Vom Zuschauer zum Linienrichter: So erlebte Jäschke sein Debüt

Kurios und ungewöhnlich zugleich war sie, die Situation, als am vergangenen Samstag beim Spiel zwischen dem SV Wehen Wiesbaden und dem SV Meppen mit Jannis Jäschke ein Zuschauer für den verletzten Linienrichter einsprang. Der erst 21-Jährige löste die Aufgabe aber mit Bravour, bekam anschließend viel Lob – und spricht in einem Interview nun über sein unverhofftes Debüt.

"Nicht lange" überlegt

Eigentlich wollte Jäschke das Heimspiel gegen den SV Meppen zusammen mit seinem Vater in Ruhe von der Tribüne verfolgen. Doch als Linienrichter Marius Schlüwe umgeknickt war, nicht mehr weitermachen konnte und der Stadionsprecher per Durchsage nach einem Schiedsrichter mit der nötigen Lizenz suchte, habe der BWL-Student von der Berufsakademie Rhein-Main in Rödermark-Urberach "nicht lange" überlegen müssen, erzählt er bei "fussball.de". Als die Durchsage kam, sei die Entscheidung schnell gefallen.
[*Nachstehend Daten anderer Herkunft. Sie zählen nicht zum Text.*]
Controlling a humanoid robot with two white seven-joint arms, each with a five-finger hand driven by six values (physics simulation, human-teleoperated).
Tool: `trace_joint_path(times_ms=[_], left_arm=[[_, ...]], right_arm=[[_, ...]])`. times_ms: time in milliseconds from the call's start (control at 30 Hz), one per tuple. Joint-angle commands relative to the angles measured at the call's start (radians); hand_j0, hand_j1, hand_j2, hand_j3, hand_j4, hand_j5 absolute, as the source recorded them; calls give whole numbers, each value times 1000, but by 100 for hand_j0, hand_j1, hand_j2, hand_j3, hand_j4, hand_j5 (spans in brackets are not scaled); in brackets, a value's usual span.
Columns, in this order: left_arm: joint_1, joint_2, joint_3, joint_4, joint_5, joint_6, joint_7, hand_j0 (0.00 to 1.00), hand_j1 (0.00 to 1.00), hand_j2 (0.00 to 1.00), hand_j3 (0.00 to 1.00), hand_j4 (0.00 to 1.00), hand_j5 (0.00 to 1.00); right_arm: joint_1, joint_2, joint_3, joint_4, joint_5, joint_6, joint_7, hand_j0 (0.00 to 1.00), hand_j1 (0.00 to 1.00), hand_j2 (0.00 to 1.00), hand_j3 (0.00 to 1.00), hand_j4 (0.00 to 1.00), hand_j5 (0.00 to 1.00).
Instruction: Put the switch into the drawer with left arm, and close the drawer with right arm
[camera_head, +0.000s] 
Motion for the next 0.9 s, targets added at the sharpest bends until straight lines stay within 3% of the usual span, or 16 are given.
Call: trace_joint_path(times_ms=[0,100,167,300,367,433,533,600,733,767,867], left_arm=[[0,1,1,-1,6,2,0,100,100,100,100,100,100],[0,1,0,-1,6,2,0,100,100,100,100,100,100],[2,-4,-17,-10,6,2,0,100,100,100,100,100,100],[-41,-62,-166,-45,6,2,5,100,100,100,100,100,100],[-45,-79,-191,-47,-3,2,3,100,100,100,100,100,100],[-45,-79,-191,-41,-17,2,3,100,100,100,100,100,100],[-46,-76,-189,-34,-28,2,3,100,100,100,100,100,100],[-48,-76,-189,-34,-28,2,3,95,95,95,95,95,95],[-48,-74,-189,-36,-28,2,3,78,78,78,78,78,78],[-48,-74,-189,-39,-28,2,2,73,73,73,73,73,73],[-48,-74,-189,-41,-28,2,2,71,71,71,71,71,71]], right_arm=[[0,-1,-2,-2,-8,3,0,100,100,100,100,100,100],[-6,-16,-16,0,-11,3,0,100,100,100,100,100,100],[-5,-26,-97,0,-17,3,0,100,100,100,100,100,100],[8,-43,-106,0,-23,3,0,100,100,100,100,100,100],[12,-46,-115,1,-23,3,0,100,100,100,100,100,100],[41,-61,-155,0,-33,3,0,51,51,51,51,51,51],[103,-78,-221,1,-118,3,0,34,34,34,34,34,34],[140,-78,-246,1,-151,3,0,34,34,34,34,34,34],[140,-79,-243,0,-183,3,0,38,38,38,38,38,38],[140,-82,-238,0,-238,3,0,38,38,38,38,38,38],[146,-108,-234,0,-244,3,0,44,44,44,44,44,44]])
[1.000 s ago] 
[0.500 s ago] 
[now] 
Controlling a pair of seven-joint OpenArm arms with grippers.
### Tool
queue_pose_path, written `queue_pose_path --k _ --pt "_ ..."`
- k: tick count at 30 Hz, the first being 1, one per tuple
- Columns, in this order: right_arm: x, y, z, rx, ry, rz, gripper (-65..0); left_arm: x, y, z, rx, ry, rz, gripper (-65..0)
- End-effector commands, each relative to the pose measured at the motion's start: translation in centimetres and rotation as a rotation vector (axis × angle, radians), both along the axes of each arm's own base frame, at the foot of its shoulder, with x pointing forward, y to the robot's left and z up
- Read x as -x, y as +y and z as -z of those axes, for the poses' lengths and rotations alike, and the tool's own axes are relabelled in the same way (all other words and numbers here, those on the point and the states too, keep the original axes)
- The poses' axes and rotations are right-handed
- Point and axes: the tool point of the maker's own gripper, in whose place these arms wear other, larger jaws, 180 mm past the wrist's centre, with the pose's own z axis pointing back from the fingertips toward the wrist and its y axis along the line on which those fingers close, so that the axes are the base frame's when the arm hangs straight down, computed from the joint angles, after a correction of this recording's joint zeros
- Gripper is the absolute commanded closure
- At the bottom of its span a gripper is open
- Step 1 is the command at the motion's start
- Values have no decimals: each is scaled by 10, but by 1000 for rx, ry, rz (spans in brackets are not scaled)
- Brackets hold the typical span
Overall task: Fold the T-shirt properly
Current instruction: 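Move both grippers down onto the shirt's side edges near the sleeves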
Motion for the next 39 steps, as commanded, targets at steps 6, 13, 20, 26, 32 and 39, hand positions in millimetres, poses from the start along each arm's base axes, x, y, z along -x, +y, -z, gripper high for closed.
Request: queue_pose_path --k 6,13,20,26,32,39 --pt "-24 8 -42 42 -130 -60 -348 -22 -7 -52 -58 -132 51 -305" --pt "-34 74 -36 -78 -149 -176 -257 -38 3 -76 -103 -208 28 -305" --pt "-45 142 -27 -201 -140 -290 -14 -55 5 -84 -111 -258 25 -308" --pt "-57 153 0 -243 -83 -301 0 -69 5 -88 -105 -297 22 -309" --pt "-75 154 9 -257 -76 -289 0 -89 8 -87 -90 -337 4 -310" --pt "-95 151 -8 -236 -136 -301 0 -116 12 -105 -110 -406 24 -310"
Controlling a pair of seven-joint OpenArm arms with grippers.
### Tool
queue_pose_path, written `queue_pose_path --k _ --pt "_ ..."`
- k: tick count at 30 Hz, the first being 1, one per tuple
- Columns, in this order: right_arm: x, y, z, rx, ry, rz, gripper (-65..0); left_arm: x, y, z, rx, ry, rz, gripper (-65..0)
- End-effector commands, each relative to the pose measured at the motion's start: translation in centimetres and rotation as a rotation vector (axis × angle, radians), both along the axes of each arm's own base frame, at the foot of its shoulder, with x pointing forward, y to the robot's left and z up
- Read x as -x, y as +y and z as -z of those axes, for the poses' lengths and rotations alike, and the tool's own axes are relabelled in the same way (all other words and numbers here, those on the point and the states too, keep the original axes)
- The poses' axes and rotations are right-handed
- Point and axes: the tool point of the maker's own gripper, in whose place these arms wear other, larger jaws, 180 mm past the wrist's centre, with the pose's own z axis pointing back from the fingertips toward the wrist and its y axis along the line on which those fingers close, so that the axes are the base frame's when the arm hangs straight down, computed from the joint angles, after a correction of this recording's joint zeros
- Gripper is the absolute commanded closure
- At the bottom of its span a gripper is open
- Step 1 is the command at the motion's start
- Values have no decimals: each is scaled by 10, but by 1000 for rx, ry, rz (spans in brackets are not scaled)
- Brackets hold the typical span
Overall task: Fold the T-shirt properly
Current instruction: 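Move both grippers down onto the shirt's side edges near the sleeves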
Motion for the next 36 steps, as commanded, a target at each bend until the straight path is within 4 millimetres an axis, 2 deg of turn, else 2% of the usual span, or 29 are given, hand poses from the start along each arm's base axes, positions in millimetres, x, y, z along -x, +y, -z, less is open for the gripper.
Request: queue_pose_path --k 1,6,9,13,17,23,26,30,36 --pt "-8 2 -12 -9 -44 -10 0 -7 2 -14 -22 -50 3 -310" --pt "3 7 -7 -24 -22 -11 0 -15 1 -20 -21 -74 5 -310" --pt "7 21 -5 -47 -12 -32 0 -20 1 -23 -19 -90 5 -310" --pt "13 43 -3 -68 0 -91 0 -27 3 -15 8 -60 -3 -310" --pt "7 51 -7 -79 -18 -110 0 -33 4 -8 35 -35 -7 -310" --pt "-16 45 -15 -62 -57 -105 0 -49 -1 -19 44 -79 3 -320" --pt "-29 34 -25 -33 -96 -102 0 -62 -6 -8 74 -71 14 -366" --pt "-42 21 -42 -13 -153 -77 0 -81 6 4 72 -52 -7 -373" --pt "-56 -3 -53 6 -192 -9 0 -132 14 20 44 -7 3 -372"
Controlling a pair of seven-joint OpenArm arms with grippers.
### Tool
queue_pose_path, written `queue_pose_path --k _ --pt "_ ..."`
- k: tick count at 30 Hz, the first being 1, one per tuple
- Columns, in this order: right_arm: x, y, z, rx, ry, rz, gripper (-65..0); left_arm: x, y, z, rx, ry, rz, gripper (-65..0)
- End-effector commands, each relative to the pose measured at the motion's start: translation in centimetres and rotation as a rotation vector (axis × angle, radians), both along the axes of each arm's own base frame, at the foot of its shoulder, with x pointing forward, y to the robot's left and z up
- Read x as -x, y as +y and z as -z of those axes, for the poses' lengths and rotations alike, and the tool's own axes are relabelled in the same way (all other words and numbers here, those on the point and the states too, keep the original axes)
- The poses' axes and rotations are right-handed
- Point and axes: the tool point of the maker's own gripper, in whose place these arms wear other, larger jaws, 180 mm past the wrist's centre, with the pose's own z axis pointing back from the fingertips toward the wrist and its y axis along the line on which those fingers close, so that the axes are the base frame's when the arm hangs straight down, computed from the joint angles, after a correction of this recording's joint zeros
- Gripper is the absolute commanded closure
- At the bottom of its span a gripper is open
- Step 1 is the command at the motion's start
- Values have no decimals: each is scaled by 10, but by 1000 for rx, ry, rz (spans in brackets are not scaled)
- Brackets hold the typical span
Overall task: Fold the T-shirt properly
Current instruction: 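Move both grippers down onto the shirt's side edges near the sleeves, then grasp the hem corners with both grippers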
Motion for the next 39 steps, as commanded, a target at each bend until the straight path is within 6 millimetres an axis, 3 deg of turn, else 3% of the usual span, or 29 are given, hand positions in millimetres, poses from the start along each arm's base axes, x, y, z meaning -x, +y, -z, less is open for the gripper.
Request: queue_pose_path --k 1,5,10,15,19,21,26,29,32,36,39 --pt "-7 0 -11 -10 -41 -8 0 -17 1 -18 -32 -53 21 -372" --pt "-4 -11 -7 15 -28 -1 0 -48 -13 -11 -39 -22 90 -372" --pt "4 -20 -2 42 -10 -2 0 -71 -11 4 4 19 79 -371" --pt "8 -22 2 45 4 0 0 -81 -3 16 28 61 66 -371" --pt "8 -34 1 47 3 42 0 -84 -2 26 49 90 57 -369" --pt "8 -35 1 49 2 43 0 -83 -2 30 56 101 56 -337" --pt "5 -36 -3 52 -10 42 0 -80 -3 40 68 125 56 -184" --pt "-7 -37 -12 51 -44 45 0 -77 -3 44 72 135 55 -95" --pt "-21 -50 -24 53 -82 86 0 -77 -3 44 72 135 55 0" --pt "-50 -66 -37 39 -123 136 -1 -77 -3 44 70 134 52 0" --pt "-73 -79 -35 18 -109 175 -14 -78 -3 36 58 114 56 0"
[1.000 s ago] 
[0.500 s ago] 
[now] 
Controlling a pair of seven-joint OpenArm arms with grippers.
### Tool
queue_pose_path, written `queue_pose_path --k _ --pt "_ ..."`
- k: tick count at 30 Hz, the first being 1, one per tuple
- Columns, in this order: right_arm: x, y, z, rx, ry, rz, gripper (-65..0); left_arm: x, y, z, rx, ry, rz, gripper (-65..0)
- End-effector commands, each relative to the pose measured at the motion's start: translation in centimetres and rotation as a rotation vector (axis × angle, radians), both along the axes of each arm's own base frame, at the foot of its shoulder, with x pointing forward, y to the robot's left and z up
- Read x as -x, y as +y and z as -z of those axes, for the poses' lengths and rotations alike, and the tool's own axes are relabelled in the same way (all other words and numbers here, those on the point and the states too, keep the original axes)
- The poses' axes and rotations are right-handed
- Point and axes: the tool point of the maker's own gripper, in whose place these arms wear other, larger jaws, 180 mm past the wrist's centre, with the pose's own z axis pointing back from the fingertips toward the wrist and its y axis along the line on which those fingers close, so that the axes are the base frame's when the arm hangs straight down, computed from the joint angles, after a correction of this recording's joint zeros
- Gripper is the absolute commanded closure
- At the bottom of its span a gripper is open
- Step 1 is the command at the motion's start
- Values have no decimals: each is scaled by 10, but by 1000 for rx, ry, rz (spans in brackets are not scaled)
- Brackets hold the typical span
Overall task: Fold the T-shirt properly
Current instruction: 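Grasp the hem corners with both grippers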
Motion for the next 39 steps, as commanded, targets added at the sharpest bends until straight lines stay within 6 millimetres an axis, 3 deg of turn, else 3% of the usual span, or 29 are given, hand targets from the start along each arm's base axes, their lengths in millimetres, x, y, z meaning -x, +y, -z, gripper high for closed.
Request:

Auf dem Weg von der Tribüne Richtung Spielertunnel sei er sehr nervös gewesen. "Das ist schon etwas anderes, wenn du in der 3. Liga, also im Profibereich, plötzlich deinen Mann stehen musst."

Denn eigentlich pfeift Jäschke in der Oberliga, wo er noch am Freitagabend die Partie von Eintracht Frankfurt II gegen den 1. FC 1906 Erlensee geleitet hatte. "Nachdem mich meine Kollegen Felix Bickel und Timon Schulz aber in der Schiedsrichterkabine in Empfang genommen haben, bist du im Tunnel, ziehst dich um, setzt das Headset auf und konzentrierst dich auf deine Aufgabe. So war es dann auch, als es nach der etwa 25-minütigen Unterbrechung auf den Platz ging." Mit Applaus wurde das Schiedsrichter-Trio auf dem Rasen empfangen.

Ganz viel Lob

In den verbleibenden knapp 65 Minuten machte Jäschke an der Seitenlinie einen souveränen Job und erhielt im Anschluss viel Lob. "Etliche Spieler sind zu mir gekommen und haben gesagt: 'Danke, dass Sie eingesprungen sind. Sie haben das gut gemacht!' Das hört man gerne." Zudem habe er im Nachgang zahlreiche Anrufe und noch mehr Nachrichten erhalten. "Dass diese Geschichte solch große Wellen schlägt, damit habe ich, ehrlich gesagt, nicht gerechnet."

Es sei eine "sehr schöne Chance" gewesen, eine Partie in der 3. Liga fehlerfrei zu begleiten. "Ich muss aber auch sagen, dass es für mich als Assistenten keine schwierige Partie war. Ich hatte nur drei oder vier Abseitsentscheidungen anzuzeigen und zwei oder drei Foulspiele." Allerdings hätte der Siegtreffer für den SVM nicht zählen dürfen, weil Marvin Pourié im Abseits stehend die Sicht von SVWW-Keeper Florian Stritzel behindert hatte. Jäschke war an der Entscheidung, das Tor dennoch zu geben, allerdings nicht beteiligt, war er doch für die andere Platzhälfte zuständig.

Baldiges Wiedersehen?

Gut möglich, dass er eines Tages fester Schiedsrichter oder Linienrichter in der 3. Liga wird. "Dazu sage ich nicht nein. Ich bin mit jungen Jahren jetzt als Schiedsrichter schon weit gekommen und möchte natürlich so hoch wie möglich pfeifen." Ob und wann es in der 3. Liga sein wird, hänge aber von viele Faktoren ab, sagt der 21-Jährige, der bereits im Alter von zwölf Jahren an seinem ersten Schiedsrichter-Lehrgang teilgenommen hat. Damals sei er mit Abstand der jüngste gewesen.

"Es wäre wirklich vermessen zu sagen, in ein paar Jahren bin ich in der Bundesliga. Dahin wollen viele Schiedsrichter, ja, ich auch, aber ich möchte mich nicht hinstellen und sagen: Ich pfeife mit meinen 21 Jahren schon in der Oberliga, jetzt habe ich als Assistent sogar schon die Erfahrung in der 3. Liga machen dürfen, also geht es immer so weiter. Ich versuche, gute Leistungen zu bringen, den Rest wird man sehen." Nur einen Tag nach seinem unverhofften Debüt stand er erneut als Schiedsrichter auf dem Platz – in der Kreisoberliga. "Viel mehr Alltag geht nicht."